Le mouvement social au tribunal

Une délégation de personnalités françaises est allée soutenir des syndicalistes qui passent en procès pour s’être opposés pacifiquement au régime de Ben Ali.

Éléonore Bravo  • 4 décembre 2008 abonné·es

Ce jeudi, commence en Tunisie le procès des leaders syndicaux du plus important mouvement social qu’ait connu la Tunisie du président Ben Ali depuis son arrivée au pouvoir, en novembre 1987. Ce « procès des 38 », comme il est appelé, aura lieu à Gafsa, la capitale administrative de la région du bassin minier tunisien, qui s’est enflammée de janvier à juin 2008, à 400 kilomètres au sud-ouest de Tunis. La population de ce bastion ouvrier a mené en effet durant six mois une importante révolte pacifique aux allures de mouvement social, malgré l’encerclement militaire et policier, avant de finir écrasée par la chasse à l’homme, deux cents emprisonnements et des tortures physiques et psychologiques.
Le procès se déroulera avec une forte présence de la société civile et des avocats démocratiques tunisiens, ainsi que de délégations syndicales internationales, dont l’une venue de France.

Illustration - Le mouvement social au tribunal

Une révolte gronde contre la politique népotique et injuste de Ben Ali.
Belaid/AFP

Parmi les inculpés, outre les leaders du mouvement emprisonnés en Tunisie, figure également Mouhieddine Cherbib, président de la Fédération des Tunisiens citoyens des deux rives à Paris. Il est accusé de solidarité avec le mouvement et de diffusion de l’information vers l’étranger. Le mouvement du bassin minier avait été déclenché début janvier par la publication des résultats du concours d’embauche de la Compagnie des phosphates de Gafsa (CPG), l’unique moteur économique de la région. Jugeant frauduleux ces résultats, l’ensemble de la population, des jeunes chômeurs aux veuves de mineurs en passant par les enseignants, les fonctionnaires, les marchands, les ouvriers, les étudiants et les habitants, a multiplié les actions. Sur fond de grande pauvreté et de flambée des prix, la population protestait contre la corruption d’un système local népotique et contre une politique de l’emploi injuste, et elle réclamait l’ouverture de négociations pour l’avenir de la région.
Au fil des mois, la mobilisation, aux allures parfois d’épopée héroïque, a pris la forme tour à tour de sit-in des familles des invalides de la CPG et des morts à la mine, de grèves, d’actions des ouvriers licenciés, d’occupations diverses, de rassemblements et de désignation d’un collectif de représentants, d’actions nocturnes contre les forces de police par les plus jeunes, et, enfin, les femmes ont menacé de quitter la ville de Redeyef si la pression policière se poursuivait… Le siège local du syndicat de l’Union générale tunisienne du travail (UGTT), au centre-ville de Redeyef, avait même été réquisitionné par les contestataires, au nez des autorités, pour servir de quartier général aux habitants en révolte.

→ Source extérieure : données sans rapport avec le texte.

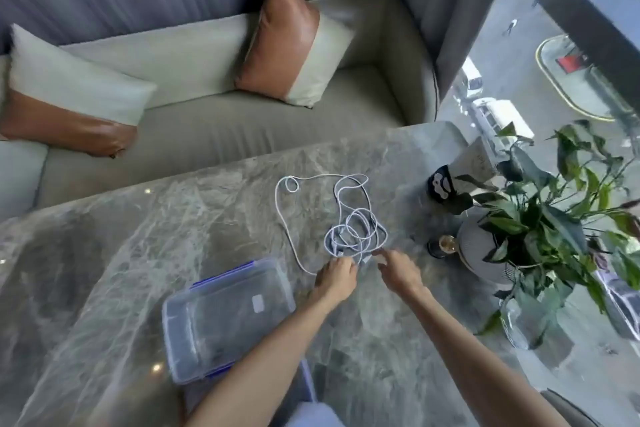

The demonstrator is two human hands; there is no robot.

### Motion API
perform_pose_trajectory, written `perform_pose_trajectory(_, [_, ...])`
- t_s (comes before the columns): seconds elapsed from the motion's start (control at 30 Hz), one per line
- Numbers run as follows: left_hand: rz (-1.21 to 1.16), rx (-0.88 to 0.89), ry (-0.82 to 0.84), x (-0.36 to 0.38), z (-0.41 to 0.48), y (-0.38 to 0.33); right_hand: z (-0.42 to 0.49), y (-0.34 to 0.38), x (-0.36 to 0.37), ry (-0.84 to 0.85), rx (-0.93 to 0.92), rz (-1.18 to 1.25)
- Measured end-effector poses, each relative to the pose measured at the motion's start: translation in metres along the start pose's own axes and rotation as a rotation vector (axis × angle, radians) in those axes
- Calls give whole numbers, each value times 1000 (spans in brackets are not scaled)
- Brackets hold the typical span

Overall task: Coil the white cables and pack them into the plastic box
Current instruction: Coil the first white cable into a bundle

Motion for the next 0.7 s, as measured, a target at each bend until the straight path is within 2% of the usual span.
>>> perform_pose_trajectory(0.13, [-2,-47,75,40,16,-20,12,-6,20,57,-147,-35])
perform_pose_trajectory(0.37, [-182,-37,4,60,35,-20,24,-15,34,-28,-193,-126])
perform_pose_trajectory(0.47, [-241,-58,65,62,39,-18,18,-16,35,-12,-284,-58])
perform_pose_trajectory(0.6, [-473,-94,220,51,27,-18,4,-15,21,-44,-432,73])
perform_pose_trajectory(0.7, [-469,-34,245,21,9,-18,-11,-6,2,-72,-518,192])
Point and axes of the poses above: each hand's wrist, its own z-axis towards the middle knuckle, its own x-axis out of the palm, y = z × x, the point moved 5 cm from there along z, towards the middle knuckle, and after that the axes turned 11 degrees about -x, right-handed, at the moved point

La semaine dernière, c’est une autre délégation, composée d’élus et représentants de la société civile française, parmi lesquels Marie-George Buffet, Cécile Duflot, Monseigneur Gaillot, Clémentine Autain, Robert Bret pour Attac, ou encore la secrétaire générale du Syndicat de la magistrature, Hélène Franco, qui s’est rendue en Tunisie trois jours durant afin de rencontrer les familles des prisonniers à Redeyef, leurs avocats à Gafsa ainsi que la société civile démocratique à Tunis, réunie pour la circonstance au siège de la Ligue tunisienne des droits de l’homme, d’ordinaire interdit d’accès par les forces de police. De fait, malgré l’impressionnant dispositif policier, la délégation a pu se rendre jusqu’à Redeyef, où même les avocats peinent pourtant presque systématiquement à se rendre. Une demande de rencontre avec le ministre de la Justice tunisien est restée en revanche sans réponse.
Dans une lettre adressée à son retour aux premiers secrétaires de partis politiques français ainsi qu’aux syndicats et organisations civiles, la secrétaire générale du Parti communiste, Marie-George Buffet, a dénoncé « un régime qui foule aux pieds quotidiennement les règles élémentaires de la démocratie et de l’État de droit, et refuse de répondre autrement que par la répression aux légitimes revendications sociales qui s’expriment de plus en plus fortement » . Elle a lancé l’idée d’une « coordination de solidarité et pour la démocratie en Tunisie ». Elle a rappelé enfin que les militants de la société civile tunisienne « attendent de la France une tout autre attitude qu’une complaisance officielle envers le régime » . Un sentiment qui avait motivé l’ensemble de la délégation.